Problem: Your answer must be one number: the count of lines below that hold the word "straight".

Provided data:
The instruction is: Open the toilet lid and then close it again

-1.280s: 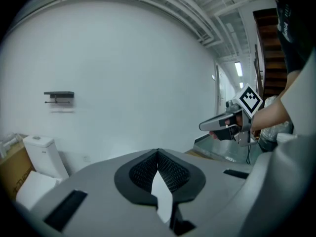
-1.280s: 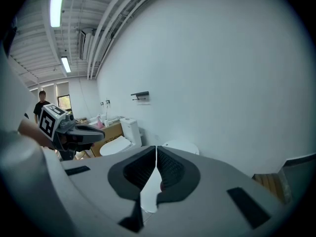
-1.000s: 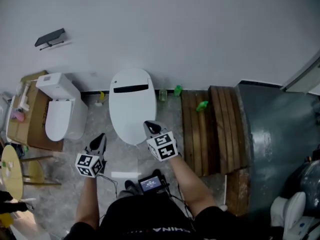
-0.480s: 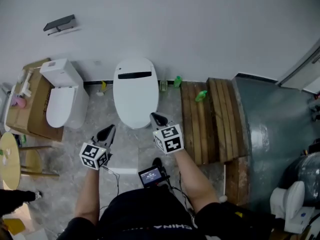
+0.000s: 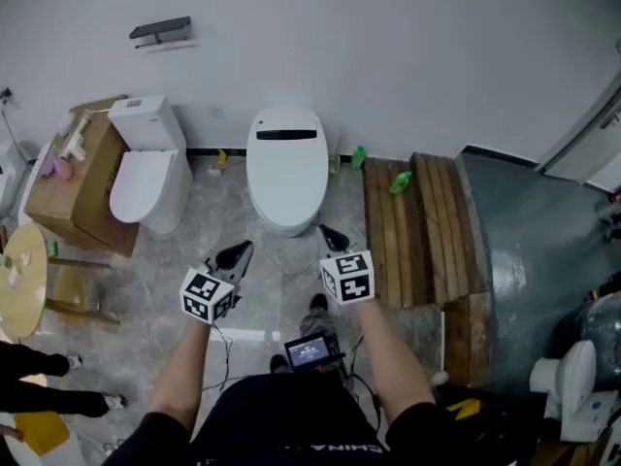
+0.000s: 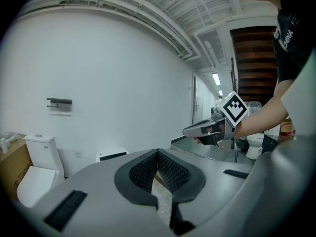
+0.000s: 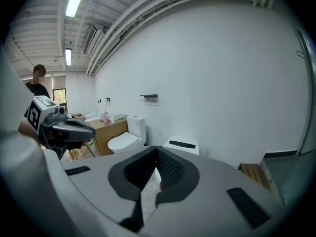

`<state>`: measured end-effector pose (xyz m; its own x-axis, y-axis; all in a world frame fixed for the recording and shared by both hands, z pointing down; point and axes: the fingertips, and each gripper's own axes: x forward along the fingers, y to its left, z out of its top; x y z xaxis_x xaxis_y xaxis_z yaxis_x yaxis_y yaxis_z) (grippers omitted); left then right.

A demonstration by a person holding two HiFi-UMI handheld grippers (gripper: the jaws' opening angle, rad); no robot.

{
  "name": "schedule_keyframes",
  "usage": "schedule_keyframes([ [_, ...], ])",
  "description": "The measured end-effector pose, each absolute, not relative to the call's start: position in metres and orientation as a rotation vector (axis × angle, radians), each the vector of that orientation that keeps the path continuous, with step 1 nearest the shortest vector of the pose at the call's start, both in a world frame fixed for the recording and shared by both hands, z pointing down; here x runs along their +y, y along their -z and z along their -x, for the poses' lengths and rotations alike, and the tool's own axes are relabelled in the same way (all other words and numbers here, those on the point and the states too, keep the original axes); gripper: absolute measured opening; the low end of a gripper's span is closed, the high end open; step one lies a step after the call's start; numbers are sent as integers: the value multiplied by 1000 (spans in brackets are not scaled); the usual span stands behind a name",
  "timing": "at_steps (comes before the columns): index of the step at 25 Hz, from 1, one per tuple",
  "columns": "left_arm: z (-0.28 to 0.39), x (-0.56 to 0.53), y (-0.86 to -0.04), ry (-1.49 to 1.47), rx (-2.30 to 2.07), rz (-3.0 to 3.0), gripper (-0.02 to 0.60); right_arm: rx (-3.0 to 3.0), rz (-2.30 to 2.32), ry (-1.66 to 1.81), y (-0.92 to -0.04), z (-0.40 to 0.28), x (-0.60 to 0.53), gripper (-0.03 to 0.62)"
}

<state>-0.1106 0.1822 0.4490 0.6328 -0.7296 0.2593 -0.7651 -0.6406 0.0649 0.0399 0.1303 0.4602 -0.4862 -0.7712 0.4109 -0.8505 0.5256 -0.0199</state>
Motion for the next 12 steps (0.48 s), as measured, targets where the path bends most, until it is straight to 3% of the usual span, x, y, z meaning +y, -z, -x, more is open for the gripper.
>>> schedule_keyframes([
  [12, 73, 240, -435, -240, -1214, -2685, 9, -2392, -1331, -258, -442, -77, 197, 14],
])
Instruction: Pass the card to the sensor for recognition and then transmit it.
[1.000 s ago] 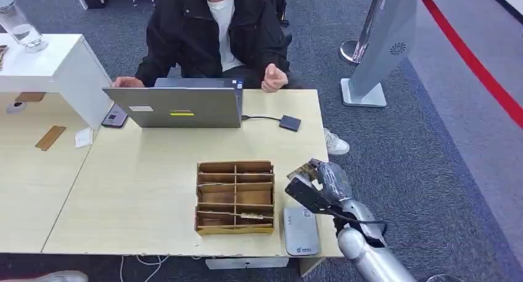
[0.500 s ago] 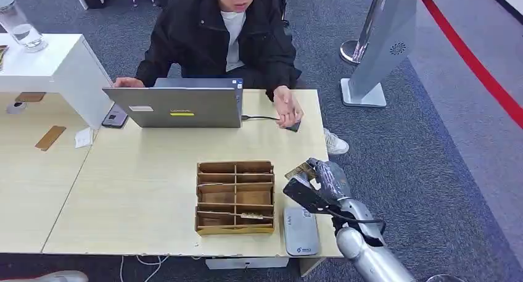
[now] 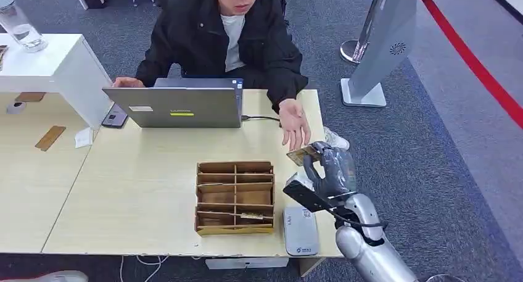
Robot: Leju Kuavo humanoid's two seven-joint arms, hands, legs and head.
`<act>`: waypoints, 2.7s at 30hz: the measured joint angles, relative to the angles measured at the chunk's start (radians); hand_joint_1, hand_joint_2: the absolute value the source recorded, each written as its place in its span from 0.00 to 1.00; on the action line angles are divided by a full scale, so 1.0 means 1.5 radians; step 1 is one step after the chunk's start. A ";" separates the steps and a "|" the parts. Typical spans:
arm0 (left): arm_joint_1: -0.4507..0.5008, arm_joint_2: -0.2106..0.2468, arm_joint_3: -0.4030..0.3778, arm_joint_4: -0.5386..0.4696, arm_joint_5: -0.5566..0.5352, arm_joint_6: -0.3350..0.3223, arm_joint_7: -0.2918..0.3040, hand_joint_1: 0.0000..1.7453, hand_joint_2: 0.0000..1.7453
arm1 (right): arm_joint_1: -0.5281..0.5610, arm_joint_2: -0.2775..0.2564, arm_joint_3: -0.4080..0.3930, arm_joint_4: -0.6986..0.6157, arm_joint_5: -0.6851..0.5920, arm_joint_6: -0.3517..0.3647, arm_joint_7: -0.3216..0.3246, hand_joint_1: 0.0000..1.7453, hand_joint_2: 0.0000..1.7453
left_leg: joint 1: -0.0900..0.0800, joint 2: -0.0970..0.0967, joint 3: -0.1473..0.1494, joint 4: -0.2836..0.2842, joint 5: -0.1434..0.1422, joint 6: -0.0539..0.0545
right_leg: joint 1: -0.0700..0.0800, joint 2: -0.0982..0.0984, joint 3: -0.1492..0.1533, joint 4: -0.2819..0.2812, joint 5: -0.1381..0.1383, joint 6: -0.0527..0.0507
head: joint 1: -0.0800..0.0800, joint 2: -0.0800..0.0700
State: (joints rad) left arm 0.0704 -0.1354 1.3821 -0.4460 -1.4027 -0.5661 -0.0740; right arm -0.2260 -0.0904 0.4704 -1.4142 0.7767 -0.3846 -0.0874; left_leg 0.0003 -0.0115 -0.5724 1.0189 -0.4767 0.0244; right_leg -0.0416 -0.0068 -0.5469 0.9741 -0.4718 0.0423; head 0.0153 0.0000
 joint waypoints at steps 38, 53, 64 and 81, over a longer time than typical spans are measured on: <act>-0.015 0.002 0.033 -0.001 -0.071 0.026 -0.016 0.00 0.00 | -0.053 0.023 0.020 -0.076 0.129 -0.077 -0.010 1.00 1.00 | 0.000 0.000 0.000 0.000 0.000 0.000 | 0.000 0.000 0.000 0.000 0.000 0.000 | 0.000 0.000; -0.034 0.049 0.033 0.082 -0.100 0.073 -0.020 0.00 0.00 | -0.191 0.094 0.109 0.159 0.265 -0.041 0.063 0.00 1.00 | 0.000 0.000 0.000 0.000 0.002 0.000 | 0.000 -0.001 0.000 0.000 0.001 -0.001 | 0.000 0.000; -0.033 0.056 0.033 0.093 -0.101 0.080 -0.020 0.00 0.00 | -0.195 0.096 0.121 0.181 0.260 -0.034 0.067 0.00 0.00 | 0.001 0.000 -0.001 0.000 0.002 0.000 | 0.000 -0.001 0.000 0.000 0.001 -0.001 | 0.000 0.000; -0.033 0.056 0.045 0.099 -0.101 0.084 -0.022 0.00 0.00 | -0.171 0.090 0.134 0.119 0.160 -0.030 0.025 0.00 0.00 | 0.000 0.000 -0.001 0.000 0.002 0.000 | 0.000 -0.001 -0.001 0.000 0.001 -0.001 | 0.000 0.000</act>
State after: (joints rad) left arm 0.0208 -0.0511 1.4496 -0.2979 -1.5549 -0.4395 -0.1064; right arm -0.4826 0.0446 0.6714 -1.2360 1.0170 -0.4303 -0.0496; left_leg 0.0009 -0.0120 -0.5736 1.0188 -0.4741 0.0238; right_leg -0.0412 -0.0081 -0.5483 0.9743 -0.4707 0.0408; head 0.0153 0.0000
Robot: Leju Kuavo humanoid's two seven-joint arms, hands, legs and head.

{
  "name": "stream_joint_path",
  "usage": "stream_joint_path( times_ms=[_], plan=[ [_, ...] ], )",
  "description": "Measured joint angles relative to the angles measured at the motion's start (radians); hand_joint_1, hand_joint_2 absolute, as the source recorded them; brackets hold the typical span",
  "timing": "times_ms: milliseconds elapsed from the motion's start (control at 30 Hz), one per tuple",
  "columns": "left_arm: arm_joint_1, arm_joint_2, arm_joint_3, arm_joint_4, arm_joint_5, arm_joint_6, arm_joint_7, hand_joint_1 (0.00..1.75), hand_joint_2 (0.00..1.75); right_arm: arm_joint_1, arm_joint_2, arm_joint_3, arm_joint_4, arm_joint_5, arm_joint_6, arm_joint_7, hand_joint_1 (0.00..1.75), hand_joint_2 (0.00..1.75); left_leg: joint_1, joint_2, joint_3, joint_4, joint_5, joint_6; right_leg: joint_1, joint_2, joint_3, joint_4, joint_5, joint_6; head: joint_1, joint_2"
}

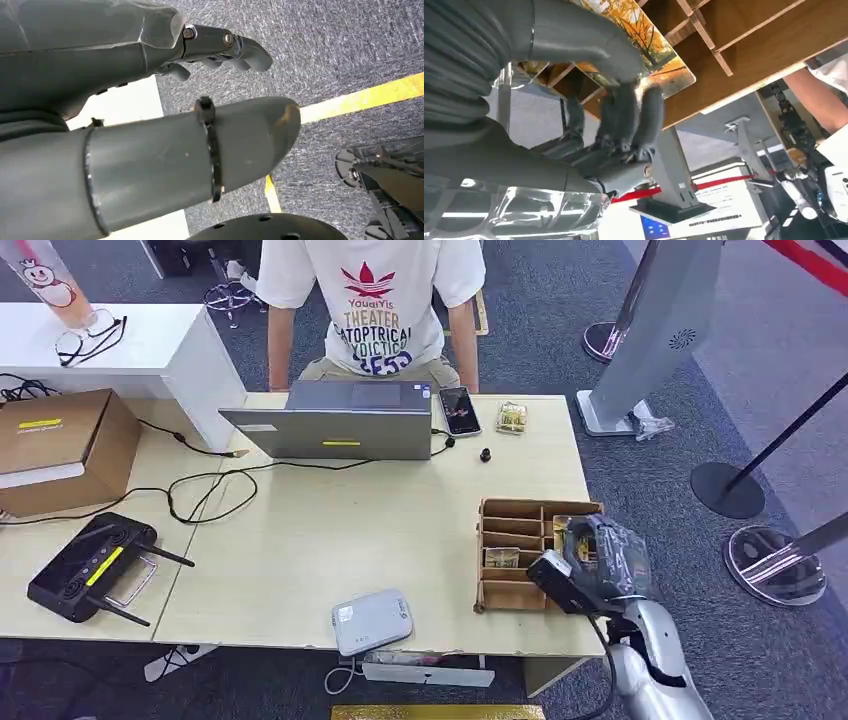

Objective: Pass the card to the sensor for recognition and then transmit it.

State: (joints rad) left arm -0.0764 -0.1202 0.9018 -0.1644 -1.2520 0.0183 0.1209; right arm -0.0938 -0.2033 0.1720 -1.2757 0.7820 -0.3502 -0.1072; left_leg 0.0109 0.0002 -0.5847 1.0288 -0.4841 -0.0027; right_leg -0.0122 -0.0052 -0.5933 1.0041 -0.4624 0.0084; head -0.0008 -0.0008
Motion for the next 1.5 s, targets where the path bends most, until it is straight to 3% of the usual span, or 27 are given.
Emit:
stream_joint_path(
  times_ms=[833,1067,1300,1400,1500],
  plan=[
    [0.001,0.006,0.000,0.000,-0.003,-0.011,-0.006,0.00,0.00,0.009,-0.001,0.011,-0.033,0.002,-0.009,-0.003,0.31,1.75,0.000,0.000,0.000,0.000,0.000,0.000,0.000,0.000,0.000,0.000,0.000,0.000,0.000,0.000],
    [0.000,0.006,0.000,0.000,-0.010,-0.013,-0.007,0.00,0.00,0.015,-0.003,0.011,-0.087,-0.030,-0.012,-0.020,0.30,1.75,0.000,0.000,0.000,0.000,0.000,0.000,0.000,0.000,0.000,0.000,0.000,0.000,0.000,0.000],
    [-0.001,0.003,0.000,0.000,-0.021,-0.013,-0.007,0.00,0.00,0.016,-0.013,0.011,-0.164,-0.058,-0.007,-0.036,0.42,1.75,0.000,0.000,0.000,0.000,0.000,0.000,0.000,0.000,0.000,0.000,0.000,0.000,0.000,0.000],
    [-0.002,0.002,0.000,0.000,-0.025,-0.012,-0.007,0.00,0.00,0.017,-0.022,0.011,-0.191,-0.061,0.010,-0.028,0.51,1.75,0.000,0.000,0.000,0.000,0.000,0.000,0.000,0.000,0.000,0.000,0.000,0.000,0.000,0.000],
    [-0.002,-0.001,0.000,0.000,-0.027,-0.011,-0.007,0.00,0.00,0.029,-0.031,0.011,-0.214,-0.064,0.044,-0.007,0.47,1.75,0.000,0.000,0.000,0.000,0.000,0.000,0.000,0.000,0.000,0.000,0.000,0.000,0.000,0.000]
  ],
)
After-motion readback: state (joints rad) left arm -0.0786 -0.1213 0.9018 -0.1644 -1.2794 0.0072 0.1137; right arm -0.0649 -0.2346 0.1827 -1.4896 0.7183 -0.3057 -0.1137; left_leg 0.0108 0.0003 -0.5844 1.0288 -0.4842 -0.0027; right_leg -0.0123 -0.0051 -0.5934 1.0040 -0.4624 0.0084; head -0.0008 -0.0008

Solution: 2